Since their systems find it difficult to absorb nutrients adequately, babies with biliary atresia generally suffer from delayed development and inadequate weight gain. Because the illness affects liver function, some infants may also seem weak or agitated. Untreated biliary atresia can, over time, cause failure, liver damage, and cirrhosis—scarring. Parents should consult a doctor if their child exhibits these symptoms since early diagnosis and treatment greatly affect the outcomes. Early management helps control the illness and stop major complications.

Treatment Options for Biliary Atresia

Though medication helps control symptoms, biliary atresia has no cure. The key objectives here are increasing bile flow and avoiding liver injury.

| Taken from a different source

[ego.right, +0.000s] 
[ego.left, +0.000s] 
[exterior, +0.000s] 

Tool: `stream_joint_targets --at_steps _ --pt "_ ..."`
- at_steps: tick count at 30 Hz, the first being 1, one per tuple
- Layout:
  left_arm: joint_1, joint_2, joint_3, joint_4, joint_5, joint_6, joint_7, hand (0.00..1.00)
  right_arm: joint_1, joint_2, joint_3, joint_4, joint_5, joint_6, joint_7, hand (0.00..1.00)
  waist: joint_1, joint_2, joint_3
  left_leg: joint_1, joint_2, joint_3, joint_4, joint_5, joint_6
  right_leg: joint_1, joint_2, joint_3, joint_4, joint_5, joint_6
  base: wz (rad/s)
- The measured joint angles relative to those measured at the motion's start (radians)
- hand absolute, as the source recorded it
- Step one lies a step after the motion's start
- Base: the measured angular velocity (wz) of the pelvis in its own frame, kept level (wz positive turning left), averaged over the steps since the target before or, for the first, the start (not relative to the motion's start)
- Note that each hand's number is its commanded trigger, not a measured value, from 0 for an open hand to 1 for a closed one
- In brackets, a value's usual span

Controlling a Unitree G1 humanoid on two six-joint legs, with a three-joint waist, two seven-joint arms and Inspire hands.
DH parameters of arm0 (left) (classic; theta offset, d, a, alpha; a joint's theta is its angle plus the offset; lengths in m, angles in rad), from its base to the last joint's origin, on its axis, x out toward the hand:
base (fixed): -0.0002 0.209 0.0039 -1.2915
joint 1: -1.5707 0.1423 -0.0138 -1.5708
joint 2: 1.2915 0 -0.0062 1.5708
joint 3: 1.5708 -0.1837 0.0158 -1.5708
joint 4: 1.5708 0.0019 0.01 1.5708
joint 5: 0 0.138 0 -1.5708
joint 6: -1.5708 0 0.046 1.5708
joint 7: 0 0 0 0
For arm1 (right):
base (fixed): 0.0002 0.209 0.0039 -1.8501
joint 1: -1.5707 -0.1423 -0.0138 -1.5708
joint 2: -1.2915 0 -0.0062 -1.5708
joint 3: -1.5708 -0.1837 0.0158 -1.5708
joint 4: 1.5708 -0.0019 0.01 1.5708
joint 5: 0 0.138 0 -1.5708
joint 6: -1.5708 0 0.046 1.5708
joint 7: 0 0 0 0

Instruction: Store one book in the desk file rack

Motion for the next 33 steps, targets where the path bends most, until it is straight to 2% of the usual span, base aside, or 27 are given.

  • Kasai Procedure (Hepatoportoenterostomy): This procedure opens a fresh bile outflow route from the liver. The surgeon ties the liver to the intestines and eliminates obstructing ducts. It's best done before two or three months of age. While some infants bounce back, others can still have liver issues.
  • Liver Transplant: If the Kasai operation proves insufficient, a liver transplant is required. A healthy one from a donor replaces damage in a liver. Liver transplants offer the best chance for long-term survival. Many kids lead regular, healthy lives following a transplant.
  • Supportive Care: Babies with biliary atresia require particular attention. Physicians could advise that high-calorie diets are meant to foster development. Besides that, they can suggest vitamin supplements since the liver cannot efficiently absorb vitamins with a fat-soluble nature. Plus, you may need medications to stop infections and ease itching. Parents should follow the best outcome advised by their doctor.

Conclusion:

One major liver condition that strikes neonates is biliary atresia. It stops bile flow, which damages livers and causes scarring. Though the reason is unknown, professionals advise developmental concerns, infections, or immune system disorders. Early signs include jaundice, pale feces, dark urine, and a distended abdomen. Diagnosis calls for radiology, blood testing, and occasionally a liver biopsy. In extreme situations, treatment consists of the Kasai operation or a liver transplant. Good quality of life and symptom management depend on supportive care. Prevention of problems and guarantees of improved long-term health outcomes for impacted newborns depends on early identification and treatment.